TASK PROMPT:
Reproduce all records word for word.

INPUT FOR THIS TASK:
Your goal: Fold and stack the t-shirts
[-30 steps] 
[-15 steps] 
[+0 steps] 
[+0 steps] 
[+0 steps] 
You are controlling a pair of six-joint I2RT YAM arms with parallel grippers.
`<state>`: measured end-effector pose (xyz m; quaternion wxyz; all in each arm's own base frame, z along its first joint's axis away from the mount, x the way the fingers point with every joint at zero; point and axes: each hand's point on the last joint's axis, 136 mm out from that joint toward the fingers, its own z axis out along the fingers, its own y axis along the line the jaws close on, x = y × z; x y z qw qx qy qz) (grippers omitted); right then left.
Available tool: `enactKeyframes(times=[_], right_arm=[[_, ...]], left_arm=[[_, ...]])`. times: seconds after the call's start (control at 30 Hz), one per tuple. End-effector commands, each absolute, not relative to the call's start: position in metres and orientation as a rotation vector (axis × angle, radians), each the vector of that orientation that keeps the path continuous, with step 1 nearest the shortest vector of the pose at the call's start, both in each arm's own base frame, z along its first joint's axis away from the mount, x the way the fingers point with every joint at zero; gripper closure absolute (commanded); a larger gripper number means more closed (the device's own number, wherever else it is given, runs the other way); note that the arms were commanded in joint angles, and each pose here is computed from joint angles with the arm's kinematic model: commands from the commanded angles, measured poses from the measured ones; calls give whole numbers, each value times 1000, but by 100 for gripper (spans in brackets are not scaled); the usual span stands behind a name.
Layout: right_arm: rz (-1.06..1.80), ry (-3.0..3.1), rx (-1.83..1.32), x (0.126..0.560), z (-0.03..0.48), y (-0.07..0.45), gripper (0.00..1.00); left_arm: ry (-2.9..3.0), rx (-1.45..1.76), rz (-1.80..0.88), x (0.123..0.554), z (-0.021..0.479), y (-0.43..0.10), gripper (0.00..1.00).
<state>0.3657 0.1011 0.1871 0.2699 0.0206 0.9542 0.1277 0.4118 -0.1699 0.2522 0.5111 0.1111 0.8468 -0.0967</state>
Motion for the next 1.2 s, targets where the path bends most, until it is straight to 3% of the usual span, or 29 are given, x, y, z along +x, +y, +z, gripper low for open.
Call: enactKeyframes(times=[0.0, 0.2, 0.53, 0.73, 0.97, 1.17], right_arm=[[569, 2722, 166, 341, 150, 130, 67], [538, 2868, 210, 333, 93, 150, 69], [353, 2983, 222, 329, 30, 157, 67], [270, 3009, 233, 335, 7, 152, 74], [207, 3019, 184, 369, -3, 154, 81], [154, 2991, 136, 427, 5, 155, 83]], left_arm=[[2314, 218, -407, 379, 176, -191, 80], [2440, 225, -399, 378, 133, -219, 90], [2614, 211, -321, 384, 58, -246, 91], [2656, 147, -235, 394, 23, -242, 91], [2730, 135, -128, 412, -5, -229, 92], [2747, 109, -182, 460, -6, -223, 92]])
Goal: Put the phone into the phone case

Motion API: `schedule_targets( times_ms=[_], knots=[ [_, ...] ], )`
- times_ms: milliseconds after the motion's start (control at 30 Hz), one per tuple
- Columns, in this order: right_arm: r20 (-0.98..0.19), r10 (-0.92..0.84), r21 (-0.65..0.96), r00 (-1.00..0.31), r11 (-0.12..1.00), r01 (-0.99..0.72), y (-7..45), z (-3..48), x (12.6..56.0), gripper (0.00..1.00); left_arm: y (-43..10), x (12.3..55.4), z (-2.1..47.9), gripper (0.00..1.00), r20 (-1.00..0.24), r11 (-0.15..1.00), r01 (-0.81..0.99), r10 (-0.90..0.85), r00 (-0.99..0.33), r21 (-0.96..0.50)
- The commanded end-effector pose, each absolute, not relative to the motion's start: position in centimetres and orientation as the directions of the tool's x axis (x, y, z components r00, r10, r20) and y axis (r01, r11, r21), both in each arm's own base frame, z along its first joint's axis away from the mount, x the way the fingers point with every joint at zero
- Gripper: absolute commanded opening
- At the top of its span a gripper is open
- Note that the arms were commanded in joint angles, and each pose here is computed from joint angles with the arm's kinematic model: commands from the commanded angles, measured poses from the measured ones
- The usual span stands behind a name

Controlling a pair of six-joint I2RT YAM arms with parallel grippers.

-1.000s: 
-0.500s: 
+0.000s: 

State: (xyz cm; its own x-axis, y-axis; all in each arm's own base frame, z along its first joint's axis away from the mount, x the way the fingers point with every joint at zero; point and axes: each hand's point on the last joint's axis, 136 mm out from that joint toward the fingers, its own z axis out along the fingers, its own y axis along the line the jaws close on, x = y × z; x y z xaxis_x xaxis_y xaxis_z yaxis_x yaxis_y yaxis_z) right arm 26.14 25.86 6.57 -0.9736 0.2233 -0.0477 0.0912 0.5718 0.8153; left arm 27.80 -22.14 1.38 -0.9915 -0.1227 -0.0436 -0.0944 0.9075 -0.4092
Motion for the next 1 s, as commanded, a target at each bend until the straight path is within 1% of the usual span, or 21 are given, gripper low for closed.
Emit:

SOLVED EXERCISE:
Your goal: Fold and stack the t-shirts
[-30 steps] 
[-15 steps] 
[+0 steps] 
[+0 steps] 
[+0 steps] 
You are controlling a pair of six-joint I2RT YAM arms with parallel grippers.
`<state>`: measured end-effector pose (xyz m; quaternion wxyz; all in each arm's own base frame, z along its first joint's axis away from the mount, x the way the fingers point with every joint at zero; point and axes: each hand's point on the last joint's axis, 136 mm out from that joint toward the fingers, its own z axis out along the fingers, its own y axis along the line the jaws close on, x = y × z; x y z qw qx qy qz) (grippers omitted); right then left.
Available tool: `enactKeyframes(times=[_], right_arm=[[_, ...]], left_arm=[[_, ...]])`. times: seconds after the call's start (control at 30 Hz), one per tuple. End-effector commands, each absolute, not relative to the call's start: position in metres and orientation as a rotation vector (axis × angle, radians), each the vector of that orientation that keeps the path continuous, with step 1 nearest the shortest vector of the pose at the call's start, both in each arm's own base frame, z along its first joint's axis away from the mount, x the way the fingers point with every joint at zero; gripper closure absolute (commanded); a larger gripper number means more closed (the device's own number, wherever else it is given, runs the other way); note that the arms were commanded in joint angles, and each pose here is computed from joint angles with the arm's kinematic model: commands from the commanded angles, measured poses from the measured ones; calls give whole numbers, each value times 1000, but by 100 for gripper (spans in brackets are not scaled); the usual span stands behind a name.
Layout: right_arm: rz (-1.06..1.80), ry (-3.0..3.1), rx (-1.83..1.32), x (0.126..0.560), z (-0.03..0.48), y (-0.07..0.45), gripper (0.00..1.00); left_arm: ry (-2.9..3.0), rx (-1.45..1.76), rz (-1.80..0.88), x (0.123..0.554), z (-0.021..0.479), y (-0.43..0.10), gripper (0.00..1.00).
<state>0.3657 0.1011 0.1871 0.2699 0.0206 0.9542 0.1277 0.4118 -0.1699 0.2522 0.5111 0.1111 0.8468 -0.0967</state>
Motion for the next 1.2 s, targets where the path bends most, until it is straight to 3% of the usual span, or 29 are given, x, y, z along +x, +y, +z, gripper low for open.
Call: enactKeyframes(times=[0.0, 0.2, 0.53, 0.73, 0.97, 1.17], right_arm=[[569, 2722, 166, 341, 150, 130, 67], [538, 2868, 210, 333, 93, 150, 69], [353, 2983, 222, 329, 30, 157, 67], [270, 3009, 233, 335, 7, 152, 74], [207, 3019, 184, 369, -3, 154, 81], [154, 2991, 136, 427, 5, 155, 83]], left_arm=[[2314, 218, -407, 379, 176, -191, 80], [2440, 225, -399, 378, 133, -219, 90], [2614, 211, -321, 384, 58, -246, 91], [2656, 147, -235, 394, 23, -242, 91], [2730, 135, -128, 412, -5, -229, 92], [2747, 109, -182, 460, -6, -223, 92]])
Goal: Put the phone into the phone case

Motion API: `schedule_targets( times_ms=[_], knots=[ [_, ...] ], )`
- times_ms: milliseconds after the motion's start (control at 30 Hz), one per tuple
- Columns, in this order: right_arm: r20 (-0.98..0.19), r10 (-0.92..0.84), r21 (-0.65..0.96), r00 (-1.00..0.31), r11 (-0.12..1.00), r01 (-0.99..0.72), y (-7..45), z (-3..48), x (12.6..56.0), gripper (0.00..1.00); left_arm: y (-43..10), x (12.3..55.4), z (-2.1..47.9), gripper (0.00..1.00), r20 (-1.00..0.24), r11 (-0.15..1.00), r01 (-0.81..0.99), r10 (-0.90..0.85), r00 (-0.99..0.33), r21 (-0.96..0.50)
- The commanded end-effector pose, each absolute, not relative to the motion's start: position in centimetres and orientation as the directions of the tool's x axis (x, y, z components r00, r10, r20) and y axis (r01, r11, r21), both in each arm's own base frame, z along its first joint's axis away from the mount, x the way the fingers point with every joint at zero
- Gripper: absolute commanded opening
- At the top of its span a gripper is open
- Note that the arms were commanded in joint angles, and each pose here is computed from joint angles with the arm's kinematic model: commands from the commanded angles, measured poses from the measured ones
- The usual span stands behind a name

Controlling a pair of six-joint I2RT YAM arms with parallel grippers.

-1.000s: 
-0.500s: 
+0.000s: 

State: (xyz cm; its own x-axis, y-axis; all in each arm's own base frame, z along its first joint's axis away from the mount, x the way the fingers point with every joint at zero; point and axes: each hand's point on the last joint's axis, 136 mm out from that joint toward the fingers, its own z axis out along the fingers, its own y axis along the line the jaws close on, x = y × z; x y z xaxis_x xaxis_y xaxis_z yaxis_x yaxis_y yaxis_z) right arm 26.14 25.86 6.57 -0.9736 0.2233 -0.0477 0.0912 0.5718 0.8153; left arm 27.80 -22.14 1.38 -0.9915 -0.1227 -0.0436 -0.0944 0.9075 -0.4092
Motion for the next 1 s, as commanded, a target at each bend until the straight path is within 1% of the usual span, or 21 are given, gripper low for closed.
Emit:

Now the exercise is complete.